Réduite à sa thèse manifeste, explicitée au coeur de la polémique contre la nouvelle philosophie critique. L'Idéologie allemande installe son objet dans l'innocence d'un reflet, dans l'involontaire d'une croyance, dans la sincérité d'une illusion que partagent ceux-là mêmes qui l'élaborent - les « idéologues » de la classe dominante - et, tout autant, ceux qui la dénoncent comme telle et qui pensent ainsi changer le monde en corrigeant des représentations - les philosophes « critiques » allemands.

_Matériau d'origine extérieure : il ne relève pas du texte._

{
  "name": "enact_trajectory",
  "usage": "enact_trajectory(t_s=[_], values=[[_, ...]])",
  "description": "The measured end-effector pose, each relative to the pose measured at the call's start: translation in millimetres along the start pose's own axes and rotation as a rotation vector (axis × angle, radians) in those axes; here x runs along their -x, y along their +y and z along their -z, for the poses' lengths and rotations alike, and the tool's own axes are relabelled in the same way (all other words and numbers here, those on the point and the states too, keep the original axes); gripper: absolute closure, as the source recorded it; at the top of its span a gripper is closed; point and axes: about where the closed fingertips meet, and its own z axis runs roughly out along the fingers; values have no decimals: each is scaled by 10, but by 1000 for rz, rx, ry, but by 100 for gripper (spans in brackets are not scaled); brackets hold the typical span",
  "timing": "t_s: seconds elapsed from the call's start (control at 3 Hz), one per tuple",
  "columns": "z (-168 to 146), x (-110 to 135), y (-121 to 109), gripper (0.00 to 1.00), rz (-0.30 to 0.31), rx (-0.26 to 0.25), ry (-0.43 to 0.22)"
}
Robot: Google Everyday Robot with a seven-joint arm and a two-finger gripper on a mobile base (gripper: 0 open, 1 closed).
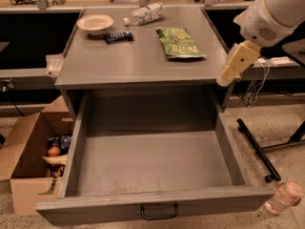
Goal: Place green jalapeno chip bag into top drawer
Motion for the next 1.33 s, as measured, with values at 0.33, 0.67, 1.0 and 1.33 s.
enact_trajectory(t_s=[0.33,0.67,1.0,1.33], values=[[-512,123,-577,0,-135,-53,-136],[-718,126,-739,0,-169,-65,-168],[-706,131,-728,0,-167,-63,-167],[-788,145,-759,0,-180,-61,-178]])
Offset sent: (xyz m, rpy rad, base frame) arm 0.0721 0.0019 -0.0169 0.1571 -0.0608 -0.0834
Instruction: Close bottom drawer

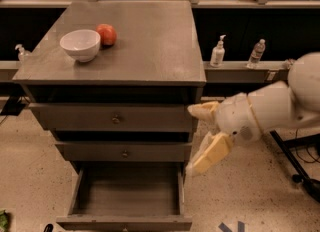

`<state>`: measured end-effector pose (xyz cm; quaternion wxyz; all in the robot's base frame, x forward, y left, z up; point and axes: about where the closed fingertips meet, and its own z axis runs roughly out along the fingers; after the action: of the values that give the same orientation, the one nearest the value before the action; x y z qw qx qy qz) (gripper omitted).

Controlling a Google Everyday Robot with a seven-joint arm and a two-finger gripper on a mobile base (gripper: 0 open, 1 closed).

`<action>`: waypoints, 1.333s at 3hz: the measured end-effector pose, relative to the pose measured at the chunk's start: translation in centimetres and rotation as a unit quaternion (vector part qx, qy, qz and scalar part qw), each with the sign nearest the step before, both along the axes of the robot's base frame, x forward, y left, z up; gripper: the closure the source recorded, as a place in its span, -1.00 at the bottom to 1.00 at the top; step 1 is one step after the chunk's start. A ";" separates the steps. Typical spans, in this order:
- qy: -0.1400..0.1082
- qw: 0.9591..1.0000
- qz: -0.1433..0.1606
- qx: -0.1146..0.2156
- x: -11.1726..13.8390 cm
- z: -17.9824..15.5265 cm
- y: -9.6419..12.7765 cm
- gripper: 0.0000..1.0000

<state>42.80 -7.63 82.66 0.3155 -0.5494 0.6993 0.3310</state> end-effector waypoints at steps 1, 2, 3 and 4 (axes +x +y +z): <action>0.036 0.991 -0.014 0.127 -1.6 -6.3 4.5 -1.00; 0.115 0.975 -0.036 0.184 -4.5 -14.7 11.5 -1.00; 0.103 0.978 -0.055 0.175 -3.4 -14.9 10.8 -1.00; 0.165 0.967 -0.060 0.184 -3.0 -18.1 11.1 -1.00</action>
Offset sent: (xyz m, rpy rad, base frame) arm -0.0562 0.1899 -0.2298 0.4285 0.3733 -0.1279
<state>39.77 3.49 64.57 0.3110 -0.3768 0.7006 0.5200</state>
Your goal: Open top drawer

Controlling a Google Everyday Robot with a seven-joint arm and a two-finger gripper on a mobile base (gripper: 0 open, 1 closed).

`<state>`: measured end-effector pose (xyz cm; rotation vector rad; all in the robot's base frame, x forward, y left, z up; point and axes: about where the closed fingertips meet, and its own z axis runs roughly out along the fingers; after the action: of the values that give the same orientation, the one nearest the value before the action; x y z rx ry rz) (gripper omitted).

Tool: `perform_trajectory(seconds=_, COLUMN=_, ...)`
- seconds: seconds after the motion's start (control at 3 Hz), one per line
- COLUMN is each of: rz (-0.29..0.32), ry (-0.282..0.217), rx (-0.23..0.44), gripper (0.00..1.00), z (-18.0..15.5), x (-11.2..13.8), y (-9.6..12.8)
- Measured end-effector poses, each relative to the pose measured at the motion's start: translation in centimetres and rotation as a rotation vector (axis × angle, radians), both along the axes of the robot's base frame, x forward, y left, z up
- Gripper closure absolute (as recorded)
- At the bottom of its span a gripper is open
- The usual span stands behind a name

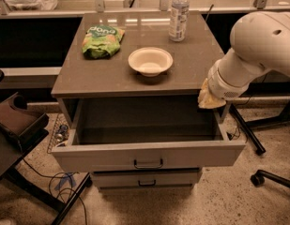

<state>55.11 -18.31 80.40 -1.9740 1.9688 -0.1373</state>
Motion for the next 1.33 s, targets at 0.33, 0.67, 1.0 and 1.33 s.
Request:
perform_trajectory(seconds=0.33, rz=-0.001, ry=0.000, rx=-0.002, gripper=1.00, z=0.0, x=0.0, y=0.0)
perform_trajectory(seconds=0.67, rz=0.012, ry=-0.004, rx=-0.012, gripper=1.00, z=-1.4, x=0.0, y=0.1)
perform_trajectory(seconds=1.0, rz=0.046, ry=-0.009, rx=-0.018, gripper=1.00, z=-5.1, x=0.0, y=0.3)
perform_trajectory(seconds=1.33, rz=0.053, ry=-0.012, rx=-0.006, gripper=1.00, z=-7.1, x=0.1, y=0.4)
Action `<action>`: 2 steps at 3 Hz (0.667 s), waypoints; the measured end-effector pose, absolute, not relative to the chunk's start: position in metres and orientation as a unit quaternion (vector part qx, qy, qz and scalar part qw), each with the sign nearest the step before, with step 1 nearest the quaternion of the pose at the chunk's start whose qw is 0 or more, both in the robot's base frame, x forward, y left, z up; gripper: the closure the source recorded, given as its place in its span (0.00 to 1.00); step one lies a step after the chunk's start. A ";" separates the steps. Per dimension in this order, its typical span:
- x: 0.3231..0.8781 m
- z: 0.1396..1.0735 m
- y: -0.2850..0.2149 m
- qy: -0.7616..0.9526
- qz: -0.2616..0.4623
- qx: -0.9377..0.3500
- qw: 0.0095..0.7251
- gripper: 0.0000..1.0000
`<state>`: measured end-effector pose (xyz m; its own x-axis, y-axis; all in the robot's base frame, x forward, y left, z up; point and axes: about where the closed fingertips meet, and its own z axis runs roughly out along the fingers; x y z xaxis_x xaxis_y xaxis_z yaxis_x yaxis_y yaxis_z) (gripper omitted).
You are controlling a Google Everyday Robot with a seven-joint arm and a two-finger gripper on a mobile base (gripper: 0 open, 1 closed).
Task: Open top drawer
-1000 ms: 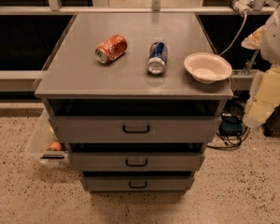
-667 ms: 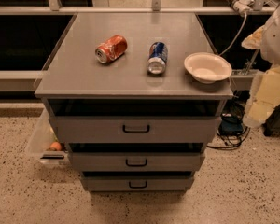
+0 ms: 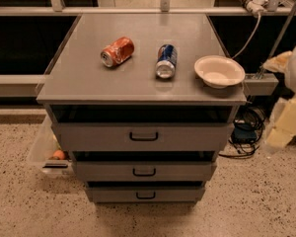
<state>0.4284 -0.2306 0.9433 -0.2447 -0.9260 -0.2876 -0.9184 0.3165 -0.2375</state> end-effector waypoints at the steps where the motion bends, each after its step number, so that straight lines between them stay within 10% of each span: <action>1: 0.422 0.866 -0.247 0.802 0.053 -0.550 0.224 0.00; 2: 0.444 0.805 -0.250 0.807 0.103 -0.519 0.262 0.00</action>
Offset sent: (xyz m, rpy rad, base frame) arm 0.0663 -0.0188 -0.2470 0.5058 0.0895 -0.1158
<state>0.4438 -0.2502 0.8050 -0.3240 -0.7833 -0.5305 -0.8917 0.4402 -0.1055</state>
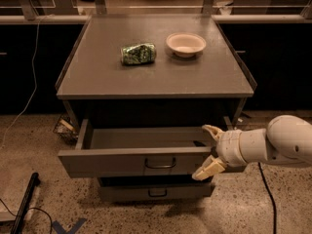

Mais, dans les interstices de ce texte, et plus nettement encore dans le premier livre du Capital, la référence expresse de Marx à travers le XVIIIe siècle, à ces archétypes de la fonction politico-idéologique et à ces spécialistes de la régulation sociale qu'étaient les prêtres de l'Égypte initiateurs des cultes idolâtriques, fait basculer la thèse de l'innocence de la production idéologique dans son extrême opposé. L'idéologie dominante devient alors une mystification calculée, un jeu d'artifices, un outil de l'influence, une force d'assujettissement à des simulacres construits, s'exerçant en direction des producteurs dominés, et manoeuvrée depuis une position de savoir apte à exclure toute « illusion » sur son origine, son lieu d'application et ses conséquences matérielles : la reproduction des rapports de production et de la division du travail, dont la caste sacerdotale est elle-même le produit.
Ces deux thèses en conflit latent fournissent la structure et les termes réels de la problématique idéologique chez Marx : du dépassement de leur opposition dépend aujourd'hui, pour une grande part, la nouvelle intelligence de la lutte idéologique.